> _REQUIREMENT_
From the material below, copy each line that holds the word "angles".

———

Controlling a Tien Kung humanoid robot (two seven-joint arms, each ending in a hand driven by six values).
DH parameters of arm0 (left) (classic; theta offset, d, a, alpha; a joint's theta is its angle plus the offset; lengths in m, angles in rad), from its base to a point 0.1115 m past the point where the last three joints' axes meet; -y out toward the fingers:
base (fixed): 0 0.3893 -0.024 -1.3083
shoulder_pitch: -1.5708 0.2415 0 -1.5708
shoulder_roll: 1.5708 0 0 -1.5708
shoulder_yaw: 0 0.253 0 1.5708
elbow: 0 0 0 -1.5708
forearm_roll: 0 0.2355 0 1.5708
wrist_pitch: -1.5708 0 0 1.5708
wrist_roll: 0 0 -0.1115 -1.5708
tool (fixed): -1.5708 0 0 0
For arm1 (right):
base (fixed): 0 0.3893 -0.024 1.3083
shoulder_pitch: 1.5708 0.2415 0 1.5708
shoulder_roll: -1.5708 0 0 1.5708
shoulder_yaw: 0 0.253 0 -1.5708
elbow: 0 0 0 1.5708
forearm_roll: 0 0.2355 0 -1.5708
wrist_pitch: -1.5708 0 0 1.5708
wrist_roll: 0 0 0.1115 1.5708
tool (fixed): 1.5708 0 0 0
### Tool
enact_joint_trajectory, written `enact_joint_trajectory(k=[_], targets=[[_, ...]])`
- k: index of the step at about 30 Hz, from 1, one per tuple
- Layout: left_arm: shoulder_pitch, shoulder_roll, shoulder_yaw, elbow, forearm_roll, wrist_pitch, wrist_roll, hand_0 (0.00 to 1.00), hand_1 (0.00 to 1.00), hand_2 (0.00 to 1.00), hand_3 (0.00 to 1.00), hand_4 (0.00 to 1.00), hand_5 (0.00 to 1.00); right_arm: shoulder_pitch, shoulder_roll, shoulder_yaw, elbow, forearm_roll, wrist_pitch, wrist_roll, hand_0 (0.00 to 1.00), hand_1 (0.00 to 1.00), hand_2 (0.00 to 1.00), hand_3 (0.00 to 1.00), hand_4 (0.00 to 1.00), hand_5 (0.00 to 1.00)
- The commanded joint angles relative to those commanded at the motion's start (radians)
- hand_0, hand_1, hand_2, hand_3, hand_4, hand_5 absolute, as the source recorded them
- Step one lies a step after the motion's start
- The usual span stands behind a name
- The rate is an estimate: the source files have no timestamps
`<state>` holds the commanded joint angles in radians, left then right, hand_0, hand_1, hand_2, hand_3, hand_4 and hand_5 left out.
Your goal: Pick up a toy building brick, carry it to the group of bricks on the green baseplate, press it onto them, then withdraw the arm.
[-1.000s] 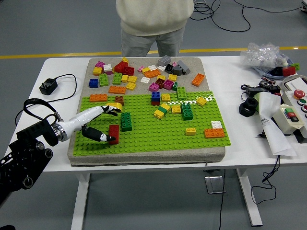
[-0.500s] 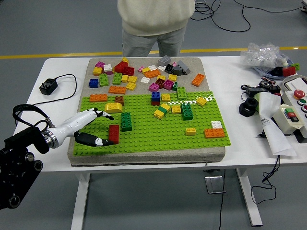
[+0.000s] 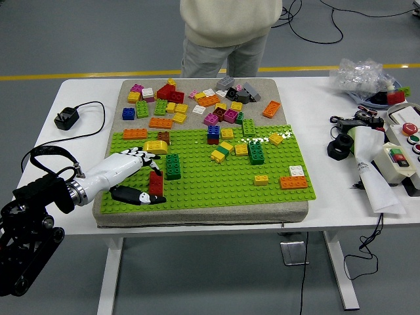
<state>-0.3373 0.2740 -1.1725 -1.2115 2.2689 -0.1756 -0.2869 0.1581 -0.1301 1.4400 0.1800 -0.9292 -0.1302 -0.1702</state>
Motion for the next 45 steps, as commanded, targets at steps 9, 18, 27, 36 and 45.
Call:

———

> _SOLUTION TO THIS PROBLEM_
DH parameters of arm0 (left) (classic; theta offset, d, a, alpha; a joint's theta is its angle plus the offset; lengths in m, angles in rad), from its base to a point 0.1115 m past the point where the last three joints' axes meet; -y out toward the fingers:
- The commanded joint angles relative to those commanded at the motion's start (radians)
`<state>` holds the commanded joint angles in radians, left then right, hand_0, hand_1, hand_2, hand_3, hand_4 and hand_5 left out.

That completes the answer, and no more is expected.